The eductive mode of clinical instruction also discloses much about how humans most naturally learn mathematics ... and why they have difficulties with school mathematics. Clinical casework, done through eductive mathematics instruction, is the most informative contributor to the emerging science of personal mathematical comprehension, that began to unfold in the late 1970s. It is mostly about how the human mind learns mathematical information as personal "common sense." It also is the scientific foundation for clinical mathematics instruction.

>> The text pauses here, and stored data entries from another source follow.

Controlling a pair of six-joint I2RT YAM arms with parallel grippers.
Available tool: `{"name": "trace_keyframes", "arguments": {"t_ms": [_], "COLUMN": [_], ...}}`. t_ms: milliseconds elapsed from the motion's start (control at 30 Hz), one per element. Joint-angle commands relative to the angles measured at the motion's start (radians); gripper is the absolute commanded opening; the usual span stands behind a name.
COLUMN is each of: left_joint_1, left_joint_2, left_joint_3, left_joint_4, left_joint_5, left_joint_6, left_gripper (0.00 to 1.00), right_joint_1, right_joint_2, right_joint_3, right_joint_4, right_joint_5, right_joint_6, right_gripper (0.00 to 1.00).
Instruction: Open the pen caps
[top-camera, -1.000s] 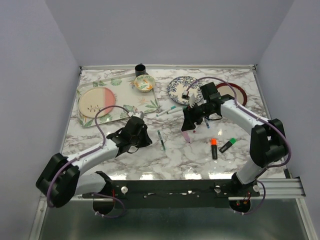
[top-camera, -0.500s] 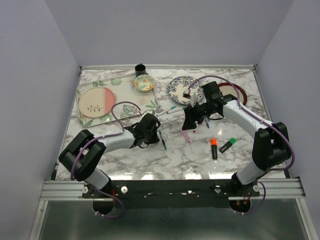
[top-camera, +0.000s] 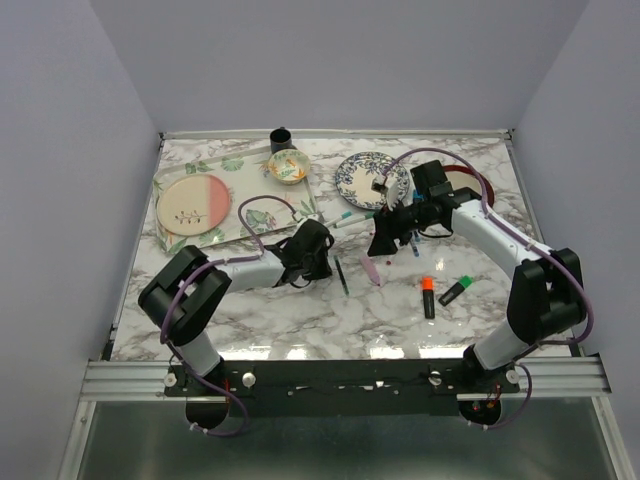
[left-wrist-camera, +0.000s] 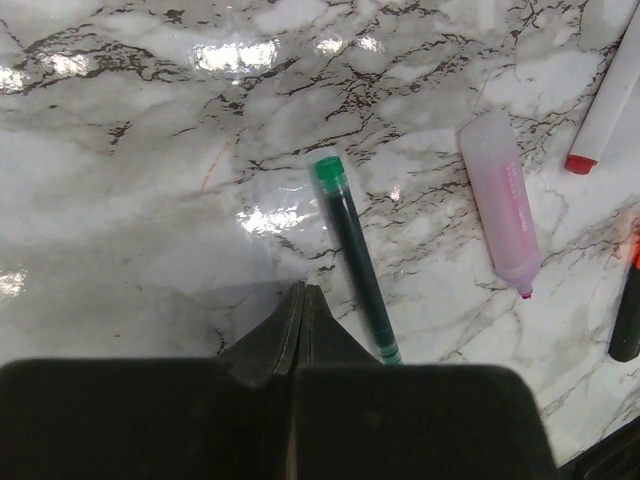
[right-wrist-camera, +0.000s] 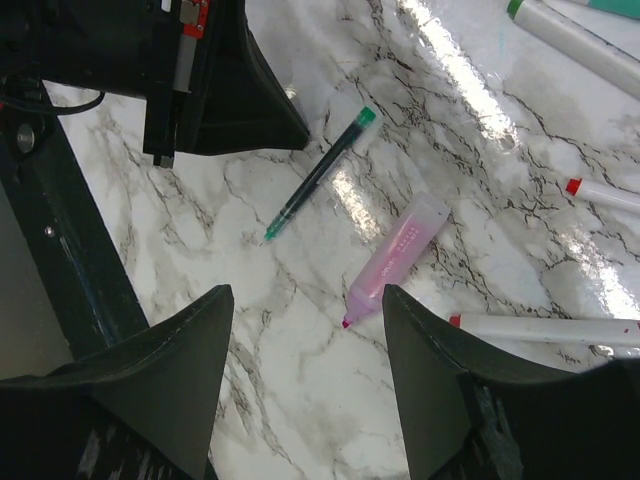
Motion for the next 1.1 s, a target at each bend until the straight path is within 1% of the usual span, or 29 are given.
{"name": "trace_keyframes", "arguments": {"t_ms": [0, 100, 200, 233, 300, 333, 400, 433, 500, 533, 600, 633, 667, 733, 767, 833, 900, 1000, 1033, 1067], "left_joint_1": [-0.011, -0.009, -0.009, -0.009, -0.009, -0.009, -0.006, -0.003, 0.008, 0.014, 0.038, 0.049, 0.057, 0.069, 0.068, 0.068, 0.068, 0.068, 0.068, 0.069], "left_joint_2": [0.023, -0.023, -0.106, -0.158, -0.216, -0.282, -0.351, -0.424, -0.497, -0.564, -0.626, -0.681, -0.706, -0.77, -0.789, -0.841, -0.874, -0.945, -0.966, -0.974], "left_joint_3": [0.029, 0.022, 0.014, 0.013, 0.011, 0.011, 0.011, 0.011, 0.014, 0.016, 0.031, 0.037, 0.045, 0.069, 0.074, 0.066, 0.03, -0.047, -0.053, -0.05], "left_joint_4": [-0.04, -0.068, -0.107, -0.12, -0.158, -0.169, -0.207, -0.219, -0.259, -0.276, -0.328, -0.348, -0.394, -0.436, -0.469, -0.493, -0.503, -0.465, -0.456, -0.463], "left_joint_5": [0.017, -0.015, -0.058, -0.068, -0.098, -0.107, -0.142, -0.154, -0.18, -0.185, -0.19, -0.199, -0.205, -0.237, -0.251, -0.283, -0.317, -0.322, -0.314, -0.313], "left_joint_6": [0.011, 0.023, 0.048, 0.057, 0.094, 0.111, 0.156, 0.172, 0.203, 0.23, 0.264, 0.299, 0.319, 0.368, 0.414, 0.453, 0.487, 0.502, 0.51, 0.513], "left_gripper": [0.04, 0.04, 0.05, 0.09, 0.18, 0.27, 0.35, 0.48, 0.6, 0.68, 0.75, 0.8, 0.83, 0.88, 0.88, 0.91, 0.91, 0.91, 0.91, 0.91], "right_joint_1": [-0.012, -0.021, -0.029, -0.033, -0.039, -0.047, -0.052, -0.059, -0.065, -0.072, -0.076, -0.079, -0.081, -0.081, -0.081, -0.079, -0.079, -0.075, -0.067, -0.067], "right_joint_2": [-0.018, -0.02, -0.02, -0.02, -0.018, -0.015, -0.012, -0.011, -0.008, -0.006, 0.0, 0.005, 0.009, 0.017, 0.019, 0.02, 0.011, -0.046, -0.09, -0.112], "right_joint_3": [0.008, 0.006, 0.002, -0.003, -0.006, -0.006, -0.007, -0.009, -0.012, -0.012, -0.014, -0.014, -0.014, -0.017, -0.02, -0.032, -0.043, -0.104, -0.124, -0.156], "right_joint_4": [-0.021, -0.021, -0.009, 0.001, 0.01, 0.017, 0.027, 0.034, 0.037, 0.037, 0.037, 0.036, 0.036, 0.034, 0.037, 0.042, 0.047, 0.06, 0.05, 0.036], "right_joint_5": [-0.006, 0.009, 0.056, 0.09, 0.121, 0.154, 0.191, 0.223, 0.24, 0.254, 0.265, 0.274, 0.276, 0.291, 0.297, 0.316, 0.317, 0.231, 0.209, 0.152], "right_joint_6": [-0.017, -0.017, -0.012, -0.006, 0.003, 0.017, 0.026, 0.031, 0.029, 0.028, 0.023, 0.022, 0.02, 0.003, -0.004, -0.047, -0.084, -0.268, -0.407, -0.495], "right_gripper": [0.69, 0.7, 0.7, 0.7, 0.71, 0.72, 0.72, 0.73, 0.73, 0.73, 0.73, 0.73, 0.73, 0.73, 0.73, 0.73, 0.73, 0.71, 0.71, 0.72]}}
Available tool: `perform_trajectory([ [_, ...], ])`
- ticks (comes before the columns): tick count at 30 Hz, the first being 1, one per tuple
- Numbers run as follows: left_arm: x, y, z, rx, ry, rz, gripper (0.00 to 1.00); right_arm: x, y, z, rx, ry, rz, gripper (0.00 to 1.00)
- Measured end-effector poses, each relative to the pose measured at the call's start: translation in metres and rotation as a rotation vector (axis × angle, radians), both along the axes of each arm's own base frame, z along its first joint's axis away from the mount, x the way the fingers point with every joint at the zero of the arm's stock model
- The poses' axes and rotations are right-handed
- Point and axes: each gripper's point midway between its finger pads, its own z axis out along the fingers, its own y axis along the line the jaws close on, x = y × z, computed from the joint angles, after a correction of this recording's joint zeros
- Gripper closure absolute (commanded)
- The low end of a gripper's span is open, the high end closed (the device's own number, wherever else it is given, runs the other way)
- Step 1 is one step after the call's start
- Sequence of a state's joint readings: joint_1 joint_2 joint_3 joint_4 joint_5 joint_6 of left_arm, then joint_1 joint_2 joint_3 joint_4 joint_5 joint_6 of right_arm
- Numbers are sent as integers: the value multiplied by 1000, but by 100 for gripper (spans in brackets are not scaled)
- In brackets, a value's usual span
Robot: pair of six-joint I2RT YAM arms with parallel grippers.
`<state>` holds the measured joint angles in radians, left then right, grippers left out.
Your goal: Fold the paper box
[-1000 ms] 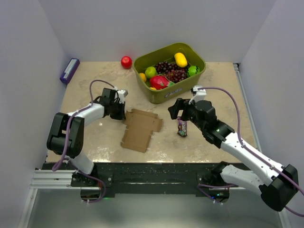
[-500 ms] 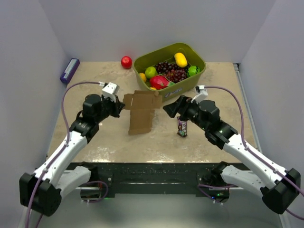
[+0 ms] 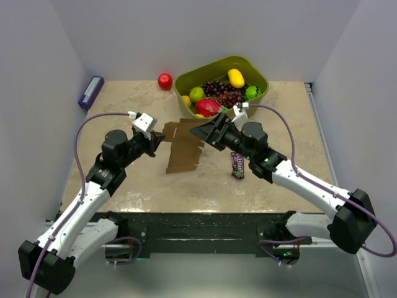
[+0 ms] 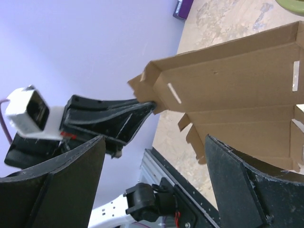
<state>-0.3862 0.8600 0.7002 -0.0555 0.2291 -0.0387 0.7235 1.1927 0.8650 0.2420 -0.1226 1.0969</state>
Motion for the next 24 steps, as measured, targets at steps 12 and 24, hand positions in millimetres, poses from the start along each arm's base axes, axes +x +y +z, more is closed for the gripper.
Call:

To date, the field of curricular mathematics instruction has largely failed to respond to that science ... which is why that curriculum is so unhealthy for students. That neglect is partly because traditional American curricular practices badly violate many of the scientific laws. Implementing that science, in practice, would require either a major overhaul of the American curricular system of mathematics instruction ... or invoking math comprehension psychology in some important non-curricular setting.
The MatheLite Project will be the first, highly visible math education program that is based on the scientific psychology of personal mathematical comprehension. As an ongoing workin demonstration of the power of that science, the MatheLite Project's effectiveness with Tulsa's math-suppressed adults, will reverberate around the world ... within and outside of curricular programs.